Problem:
Transcribe the records below line by line, exactly as they read.

***

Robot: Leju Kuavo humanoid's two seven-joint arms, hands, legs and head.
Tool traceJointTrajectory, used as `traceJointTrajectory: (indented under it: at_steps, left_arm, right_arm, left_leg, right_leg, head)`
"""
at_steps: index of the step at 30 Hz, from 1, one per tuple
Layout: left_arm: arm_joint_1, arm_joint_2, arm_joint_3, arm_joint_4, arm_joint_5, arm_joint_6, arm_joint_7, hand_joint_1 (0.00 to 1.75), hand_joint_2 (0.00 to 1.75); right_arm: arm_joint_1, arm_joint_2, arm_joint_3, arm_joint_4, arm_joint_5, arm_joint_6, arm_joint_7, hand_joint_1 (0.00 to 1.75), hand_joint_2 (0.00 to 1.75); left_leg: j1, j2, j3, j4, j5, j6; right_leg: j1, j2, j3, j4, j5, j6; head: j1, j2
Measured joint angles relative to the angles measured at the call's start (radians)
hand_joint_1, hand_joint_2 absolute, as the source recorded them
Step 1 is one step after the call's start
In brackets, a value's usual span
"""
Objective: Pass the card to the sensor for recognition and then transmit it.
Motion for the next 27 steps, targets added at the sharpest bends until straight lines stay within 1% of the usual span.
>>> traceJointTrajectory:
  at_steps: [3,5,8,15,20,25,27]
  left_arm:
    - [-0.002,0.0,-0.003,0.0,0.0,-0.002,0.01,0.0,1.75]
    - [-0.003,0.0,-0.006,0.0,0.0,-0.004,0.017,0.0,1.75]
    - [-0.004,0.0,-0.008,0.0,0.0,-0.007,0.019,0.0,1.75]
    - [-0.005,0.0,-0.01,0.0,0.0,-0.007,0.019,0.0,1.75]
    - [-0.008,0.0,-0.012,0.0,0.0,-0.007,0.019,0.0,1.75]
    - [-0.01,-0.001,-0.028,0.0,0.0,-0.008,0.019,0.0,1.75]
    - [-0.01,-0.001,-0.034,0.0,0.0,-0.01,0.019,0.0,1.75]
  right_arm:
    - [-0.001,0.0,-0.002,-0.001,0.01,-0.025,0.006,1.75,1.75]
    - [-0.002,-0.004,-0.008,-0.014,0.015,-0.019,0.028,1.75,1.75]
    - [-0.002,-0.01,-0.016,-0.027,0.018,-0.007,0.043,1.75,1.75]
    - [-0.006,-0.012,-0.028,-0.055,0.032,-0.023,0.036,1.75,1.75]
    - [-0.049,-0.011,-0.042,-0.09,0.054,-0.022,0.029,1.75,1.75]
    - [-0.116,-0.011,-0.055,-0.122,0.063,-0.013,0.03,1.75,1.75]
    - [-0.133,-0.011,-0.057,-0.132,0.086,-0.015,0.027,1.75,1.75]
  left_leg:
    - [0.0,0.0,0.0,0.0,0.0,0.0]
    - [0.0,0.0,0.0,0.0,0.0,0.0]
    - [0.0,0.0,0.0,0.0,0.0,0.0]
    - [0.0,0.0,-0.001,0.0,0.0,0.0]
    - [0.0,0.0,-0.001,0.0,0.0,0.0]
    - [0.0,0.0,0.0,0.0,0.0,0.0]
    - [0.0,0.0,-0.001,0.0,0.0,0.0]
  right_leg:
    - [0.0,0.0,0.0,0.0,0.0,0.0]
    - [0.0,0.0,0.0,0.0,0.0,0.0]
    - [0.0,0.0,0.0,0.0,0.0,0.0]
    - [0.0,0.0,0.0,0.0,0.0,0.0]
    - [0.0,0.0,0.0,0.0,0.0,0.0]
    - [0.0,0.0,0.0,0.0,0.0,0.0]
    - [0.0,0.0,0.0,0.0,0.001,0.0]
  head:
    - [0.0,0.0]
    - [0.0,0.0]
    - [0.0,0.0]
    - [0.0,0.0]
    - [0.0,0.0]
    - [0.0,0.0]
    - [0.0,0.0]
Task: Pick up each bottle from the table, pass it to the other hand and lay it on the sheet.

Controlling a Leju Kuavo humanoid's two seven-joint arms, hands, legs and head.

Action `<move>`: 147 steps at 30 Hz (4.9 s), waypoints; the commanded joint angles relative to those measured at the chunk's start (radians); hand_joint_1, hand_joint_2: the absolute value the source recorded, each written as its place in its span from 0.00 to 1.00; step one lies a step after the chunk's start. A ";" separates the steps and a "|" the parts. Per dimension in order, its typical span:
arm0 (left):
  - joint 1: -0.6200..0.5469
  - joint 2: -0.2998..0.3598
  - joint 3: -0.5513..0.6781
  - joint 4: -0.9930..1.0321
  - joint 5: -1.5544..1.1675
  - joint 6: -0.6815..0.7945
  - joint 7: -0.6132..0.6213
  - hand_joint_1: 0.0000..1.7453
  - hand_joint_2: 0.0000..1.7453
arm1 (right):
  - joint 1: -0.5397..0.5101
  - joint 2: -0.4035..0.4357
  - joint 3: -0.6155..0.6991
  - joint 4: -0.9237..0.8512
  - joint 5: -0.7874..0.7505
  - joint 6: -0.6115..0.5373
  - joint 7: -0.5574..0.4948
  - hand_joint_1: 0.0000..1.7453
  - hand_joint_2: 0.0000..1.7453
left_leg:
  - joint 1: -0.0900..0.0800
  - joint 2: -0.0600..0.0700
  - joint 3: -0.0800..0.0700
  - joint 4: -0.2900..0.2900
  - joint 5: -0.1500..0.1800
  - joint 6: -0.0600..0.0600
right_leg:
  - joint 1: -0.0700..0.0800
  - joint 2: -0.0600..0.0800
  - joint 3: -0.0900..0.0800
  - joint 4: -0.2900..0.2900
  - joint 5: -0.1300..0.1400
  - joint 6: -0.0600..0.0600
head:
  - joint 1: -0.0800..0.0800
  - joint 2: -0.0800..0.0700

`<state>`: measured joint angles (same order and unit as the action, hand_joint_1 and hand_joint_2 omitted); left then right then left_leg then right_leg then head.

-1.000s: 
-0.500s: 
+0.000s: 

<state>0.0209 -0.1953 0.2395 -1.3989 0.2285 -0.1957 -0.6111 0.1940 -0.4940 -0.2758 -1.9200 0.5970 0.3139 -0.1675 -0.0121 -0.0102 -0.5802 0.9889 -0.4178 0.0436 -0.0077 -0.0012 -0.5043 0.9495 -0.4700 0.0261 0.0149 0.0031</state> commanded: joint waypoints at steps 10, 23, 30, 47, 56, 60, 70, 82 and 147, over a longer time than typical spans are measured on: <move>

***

Answer box:
Robot: Leju Kuavo humanoid's two seven-joint arms, hands, legs and head.
Tool traceJointTrajectory, used as `traceJointTrajectory: (indented under it: at_steps, left_arm, right_arm, left_leg, right_leg, head)`
"""
at_steps: index of the step at 30 Hz, from 1, one per tuple
Layout: left_arm: arm_joint_1, arm_joint_2, arm_joint_3, arm_joint_4, arm_joint_5, arm_joint_6, arm_joint_7, hand_joint_1 (0.00 to 1.75), hand_joint_2 (0.00 to 1.75); right_arm: arm_joint_1, arm_joint_2, arm_joint_3, arm_joint_4, arm_joint_5, arm_joint_6, arm_joint_7, hand_joint_1 (0.00 to 1.75), hand_joint_2 (0.00 to 1.75); left_leg: j1, j2, j3, j4, j5, j6; right_leg: j1, j2, j3, j4, j5, j6; head: j1, j2
Measured joint angles relative to the angles measured at the call's start (radians)
hand_joint_1, hand_joint_2 absolute, as the source recorded them
Step 1 is one step after the call's start
In brackets, a value's usual span
"""
Objective: Pass the card to the sensor for recognition and then transmit it.
Motion for the next 27 steps, targets added at the sharpest bends until straight lines stay within 1% of the usual span.
>>> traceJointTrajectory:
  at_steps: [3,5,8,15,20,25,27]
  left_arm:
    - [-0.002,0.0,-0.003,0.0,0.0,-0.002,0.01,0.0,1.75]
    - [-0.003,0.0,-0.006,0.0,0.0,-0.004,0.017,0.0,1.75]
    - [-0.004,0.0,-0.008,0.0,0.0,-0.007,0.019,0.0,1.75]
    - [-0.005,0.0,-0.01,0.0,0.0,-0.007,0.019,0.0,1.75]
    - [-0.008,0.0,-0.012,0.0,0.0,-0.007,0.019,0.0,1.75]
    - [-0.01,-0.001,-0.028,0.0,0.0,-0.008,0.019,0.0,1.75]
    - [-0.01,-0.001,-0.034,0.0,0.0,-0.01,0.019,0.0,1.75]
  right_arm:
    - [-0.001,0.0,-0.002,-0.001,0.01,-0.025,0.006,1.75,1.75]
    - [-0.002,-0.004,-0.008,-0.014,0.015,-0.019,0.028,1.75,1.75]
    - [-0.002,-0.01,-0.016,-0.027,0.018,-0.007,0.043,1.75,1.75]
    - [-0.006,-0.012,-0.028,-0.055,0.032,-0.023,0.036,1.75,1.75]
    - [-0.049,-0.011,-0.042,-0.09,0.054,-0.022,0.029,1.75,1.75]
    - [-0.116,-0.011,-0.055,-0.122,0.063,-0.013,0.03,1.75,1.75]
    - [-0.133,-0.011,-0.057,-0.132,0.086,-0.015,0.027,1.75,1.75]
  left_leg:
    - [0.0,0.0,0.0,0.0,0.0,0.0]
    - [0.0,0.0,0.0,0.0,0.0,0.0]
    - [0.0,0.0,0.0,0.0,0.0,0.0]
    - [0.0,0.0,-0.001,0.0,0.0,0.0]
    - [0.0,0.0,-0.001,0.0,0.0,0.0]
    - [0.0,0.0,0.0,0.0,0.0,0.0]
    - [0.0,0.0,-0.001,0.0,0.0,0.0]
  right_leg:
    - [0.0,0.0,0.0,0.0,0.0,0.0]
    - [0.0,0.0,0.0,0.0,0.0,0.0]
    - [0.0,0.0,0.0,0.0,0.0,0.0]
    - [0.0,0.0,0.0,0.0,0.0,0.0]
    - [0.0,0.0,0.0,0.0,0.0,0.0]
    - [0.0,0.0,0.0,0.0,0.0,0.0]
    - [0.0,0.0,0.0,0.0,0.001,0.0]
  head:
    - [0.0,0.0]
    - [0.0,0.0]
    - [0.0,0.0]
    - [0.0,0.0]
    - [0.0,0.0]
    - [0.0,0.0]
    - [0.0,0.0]
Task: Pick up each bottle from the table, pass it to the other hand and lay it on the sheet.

Controlling a Leju Kuavo humanoid's two seven-joint arms, hands, legs and head.

Action `<move>`: 147 steps at 30 Hz (4.9 s), waypoints; the commanded joint angles relative to those measured at the chunk's start (radians); hand_joint_1, hand_joint_2: the absolute value the source recorded, each written as its place in its span from 0.00 to 1.00; step one lies a step after the chunk's start. A ";" separates the steps and a "|" the parts. Per dimension in order, its typical span:
arm0 (left):
  - joint 1: -0.6200..0.5469
  - joint 2: -0.2998..0.3598
  - joint 3: -0.5513..0.6781
  - joint 4: -0.9930..1.0321
  - joint 5: -1.5544..1.1675
  - joint 6: -0.6815..0.7945
  - joint 7: -0.6132..0.6213
  - hand_joint_1: 0.0000..1.7453
  - hand_joint_2: 0.0000..1.7453
arm1 (right):
  - joint 1: -0.5397..0.5101
  - joint 2: -0.4035..0.4357
  - joint 3: -0.6155..0.6991
  - joint 4: -0.9237..0.8512
  - joint 5: -0.7874..0.7505
  - joint 6: -0.6115..0.5373
  - joint 7: -0.5574..0.4948
  - hand_joint_1: 0.0000..1.7453
  - hand_joint_2: 0.0000..1.7453
left_leg:
  - joint 1: -0.0900..0.0800
  - joint 2: -0.0600..0.0700
  - joint 3: -0.0800..0.0700
  - joint 4: -0.2900..0.2900
  - joint 5: -0.1500..0.1800
  - joint 6: -0.0600..0.0600
right_leg:
  - joint 1: -0.0700..0.0800
  - joint 2: -0.0600..0.0800
  - joint 3: -0.0900..0.0800
  - joint 4: -0.2900..0.2900
  - joint 5: -0.1300..0.1400
  - joint 6: -0.0600..0.0600
head:
  - joint 1: -0.0800..0.0800
  - joint 2: -0.0800..0.0700

`<state>`: measured joint angles (same order and unit as the action, hand_joint_1 and hand_joint_2 omitted); left then right then left_leg then right_leg then head.

-1.000s: 
-0.500s: 
+0.000s: 

<state>0.0209 -0.1953 0.2395 -1.3989 0.2285 -0.1957 -0.6111 0.1940 -0.4940 -0.2758 -1.9200 0.5970 0.3139 -0.1675 -0.0121 -0.0102 -0.5802 0.9889 -0.4178 0.0436 -0.0077 -0.0012 -0.5043 0.9495 -0.4700 0.0261 0.0149 0.0031</state> commanded: joint waypoints at steps 10, 23, 30, 47, 56, 60, 70, 82 and 147, over a longer time than typical spans are measured on: <move>

No further response is required.